The Chargers run game has really struggled overall. None of their starting offensive lineman post PFF run blocking grades north of 60, and it’s reflected in the data. The Chargers have the 22nd ranked rush offense by EPA-per-rush and are 31st in success rate. Now, the Packers run defense is also pretty porous, as we saw last week against Pittsburgh, but they have handled bad run offenses just fine this season.

The key to slowing down the Chargers is really just slowing down Keenan Allen. Unfortunately for Green Bay, their cornerback room is depleted. Jaire Alexander, at best, will be playing injured and feels more likely to not play at all. Rasul Douglas is out the door, Eric Stokes is injured, and so that means rookie seventh rounder Carrington Valentine and special teamer Corey Ballentine will get the call to slow down the star receiver. Not exactly something that inspires a ton of confidence.

On the other side of the ball, this Chargers defense stinks. They rank 28th in overall EPA-per-play allowed, and are bad against both the run and pass, ranking 20th and 26th in the categories, respectively. The Chargers play a similar shell defense to the Packers, with head coach Brandon Staley being the second major implementer of the system at the NFL level after Vic Fangio. Despite good results with the Rams, the Chargers defenses have been bad for basically his entire tenure. It’s just incredibly easy to move the chains on this defense. Only Denver and Arizona have allowed a higher conversion rate than the Chargers this season.

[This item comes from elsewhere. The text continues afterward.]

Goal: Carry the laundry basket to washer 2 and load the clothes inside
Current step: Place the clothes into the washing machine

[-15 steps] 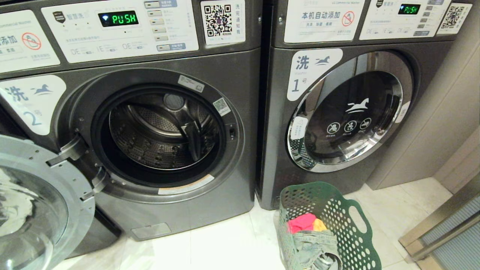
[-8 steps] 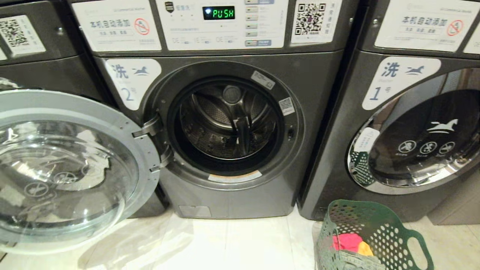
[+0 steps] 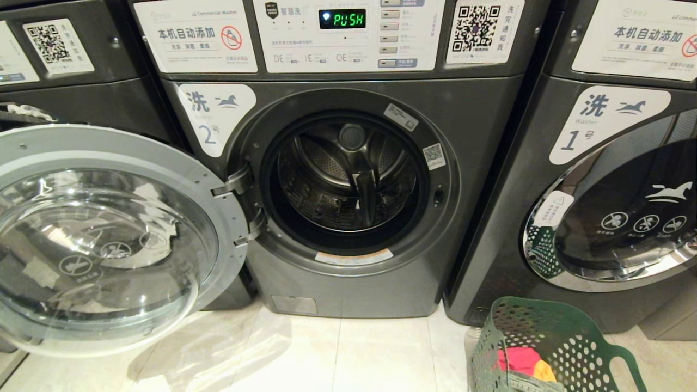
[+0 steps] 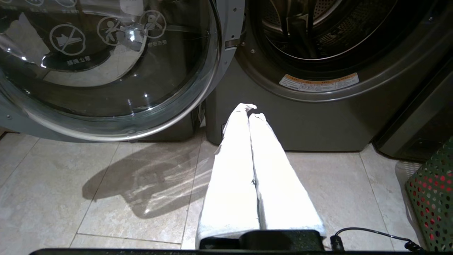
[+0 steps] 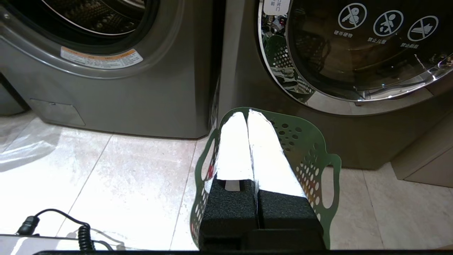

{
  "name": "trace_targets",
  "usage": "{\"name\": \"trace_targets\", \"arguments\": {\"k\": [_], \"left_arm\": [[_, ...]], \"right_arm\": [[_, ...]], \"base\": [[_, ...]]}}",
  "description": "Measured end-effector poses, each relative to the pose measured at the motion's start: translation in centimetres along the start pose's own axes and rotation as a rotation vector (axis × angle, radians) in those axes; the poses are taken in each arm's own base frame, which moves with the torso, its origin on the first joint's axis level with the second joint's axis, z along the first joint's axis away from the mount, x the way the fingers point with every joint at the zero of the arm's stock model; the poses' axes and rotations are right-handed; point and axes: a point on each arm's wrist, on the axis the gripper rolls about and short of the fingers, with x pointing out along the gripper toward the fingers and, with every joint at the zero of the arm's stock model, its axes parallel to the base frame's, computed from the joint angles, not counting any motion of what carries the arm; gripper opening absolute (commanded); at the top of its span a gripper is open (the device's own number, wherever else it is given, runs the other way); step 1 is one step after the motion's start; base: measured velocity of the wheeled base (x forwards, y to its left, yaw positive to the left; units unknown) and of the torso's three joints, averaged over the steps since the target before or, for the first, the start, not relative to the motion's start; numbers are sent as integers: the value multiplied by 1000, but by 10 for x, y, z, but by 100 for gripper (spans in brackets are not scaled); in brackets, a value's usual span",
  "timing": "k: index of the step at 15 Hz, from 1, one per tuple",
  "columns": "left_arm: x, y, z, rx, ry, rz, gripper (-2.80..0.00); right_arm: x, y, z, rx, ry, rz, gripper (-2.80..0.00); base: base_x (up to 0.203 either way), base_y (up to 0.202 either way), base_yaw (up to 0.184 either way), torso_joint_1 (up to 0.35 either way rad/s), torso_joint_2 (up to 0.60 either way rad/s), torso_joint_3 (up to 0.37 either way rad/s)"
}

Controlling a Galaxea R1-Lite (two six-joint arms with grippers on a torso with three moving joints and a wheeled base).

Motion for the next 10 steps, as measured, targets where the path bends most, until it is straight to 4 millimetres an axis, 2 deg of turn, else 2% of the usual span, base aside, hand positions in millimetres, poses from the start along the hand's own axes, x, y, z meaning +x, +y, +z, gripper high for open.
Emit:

That is good news for the Packers offense this week, but they will have to execute in a different way than last week. Pittsburgh’s defense allows big plays, but the Chargers force you to work the ball down the field. Now, you can absolutely work the ball down the field on them, but it will probably require more patience and down-by-down execution. That will require Jordan Love to be a bit more accurate, which he has been in recent weeks. The Packers passing offense overall is about league average at +.044 EPA-per-dropback, but they are worse on a down-to-down basis with a success rate that only ranks 21st. They will need more consistency this week as the big plays are less likely to show up.

Despite the Chargers having a below-average run defense, don’t expect a big day on the ground for the Packers. The offensive line just simply isn’t moving bodies. They rank in the second lowest tier of run blocking units behind the true dregs of the Giants, Jaguars, Chargers, Panther, and Buccaneers. Until that line starts moving bodies, it’s just hard to consistently get Aaron Jones and AJ Dillon going.

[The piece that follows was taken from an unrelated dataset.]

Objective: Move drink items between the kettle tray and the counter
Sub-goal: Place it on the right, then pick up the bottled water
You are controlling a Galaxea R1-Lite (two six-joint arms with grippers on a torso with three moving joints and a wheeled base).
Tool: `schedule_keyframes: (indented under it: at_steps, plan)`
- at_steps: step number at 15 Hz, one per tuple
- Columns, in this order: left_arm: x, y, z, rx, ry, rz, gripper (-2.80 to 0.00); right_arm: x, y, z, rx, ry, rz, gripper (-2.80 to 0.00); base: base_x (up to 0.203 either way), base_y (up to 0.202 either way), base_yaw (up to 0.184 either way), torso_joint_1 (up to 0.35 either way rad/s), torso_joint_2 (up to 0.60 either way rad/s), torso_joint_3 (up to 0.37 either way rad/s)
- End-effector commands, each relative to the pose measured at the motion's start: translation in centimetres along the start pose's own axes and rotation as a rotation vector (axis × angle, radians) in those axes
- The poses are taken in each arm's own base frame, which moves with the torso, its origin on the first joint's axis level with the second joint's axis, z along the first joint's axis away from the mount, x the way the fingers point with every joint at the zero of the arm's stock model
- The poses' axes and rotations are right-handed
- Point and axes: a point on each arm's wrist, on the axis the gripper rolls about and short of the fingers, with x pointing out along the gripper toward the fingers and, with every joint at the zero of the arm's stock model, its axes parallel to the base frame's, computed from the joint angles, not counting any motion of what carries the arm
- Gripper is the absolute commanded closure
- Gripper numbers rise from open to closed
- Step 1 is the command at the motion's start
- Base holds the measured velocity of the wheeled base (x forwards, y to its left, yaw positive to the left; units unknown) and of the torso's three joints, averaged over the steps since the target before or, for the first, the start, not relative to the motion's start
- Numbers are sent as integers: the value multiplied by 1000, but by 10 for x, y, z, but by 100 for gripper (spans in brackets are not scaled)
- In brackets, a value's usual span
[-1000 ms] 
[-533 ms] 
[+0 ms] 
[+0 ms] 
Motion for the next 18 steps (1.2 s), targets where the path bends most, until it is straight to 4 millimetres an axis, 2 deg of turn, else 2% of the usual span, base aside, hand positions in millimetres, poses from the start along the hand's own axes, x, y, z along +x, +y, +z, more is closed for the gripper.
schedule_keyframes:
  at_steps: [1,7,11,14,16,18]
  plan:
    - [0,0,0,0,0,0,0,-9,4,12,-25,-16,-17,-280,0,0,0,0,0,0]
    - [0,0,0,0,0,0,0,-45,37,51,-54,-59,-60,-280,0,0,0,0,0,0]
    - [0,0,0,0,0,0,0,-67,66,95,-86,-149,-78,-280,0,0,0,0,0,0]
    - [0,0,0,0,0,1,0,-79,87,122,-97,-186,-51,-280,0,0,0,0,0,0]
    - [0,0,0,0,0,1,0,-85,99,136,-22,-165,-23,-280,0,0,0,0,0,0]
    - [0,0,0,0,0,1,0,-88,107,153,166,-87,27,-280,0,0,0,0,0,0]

Where the Chargers can cause problems is with the pass rush. Joey Bosa and Khalil Mack both are quite disruptive pass rushers still, and having two high end edge rushers will force Green Bay to determine where they want to help. The Packers did a great job last week slowing down the Steelers edge rushers, and I would expect a similar gameplan this week. Plenty of chip help, particularly for whoever starts at left tackle, and largely trusting Zach Tom, one of the better pass protectors in the league, to handle his matchup.

The Packers come in as slight underdogs at home despite playing better the past couple of weeks and having both home-field but also a major time zone advantage. This game will kick off at 10 AM PST. It’s difficult to argue with it, though, as despite these factors, the Chargers have the bones of a good team. They have a very good passing offense and they have a solidly positive point differential. The Packers offense has relied largely on big plays this year, and the Chargers schematically try and force you into executing down-after-down. If Green Bay wins this week, it will almost certainly have to come from strong execution play-after-play on long drives, which would be a welcome sight for an offense that has struggled with consistency.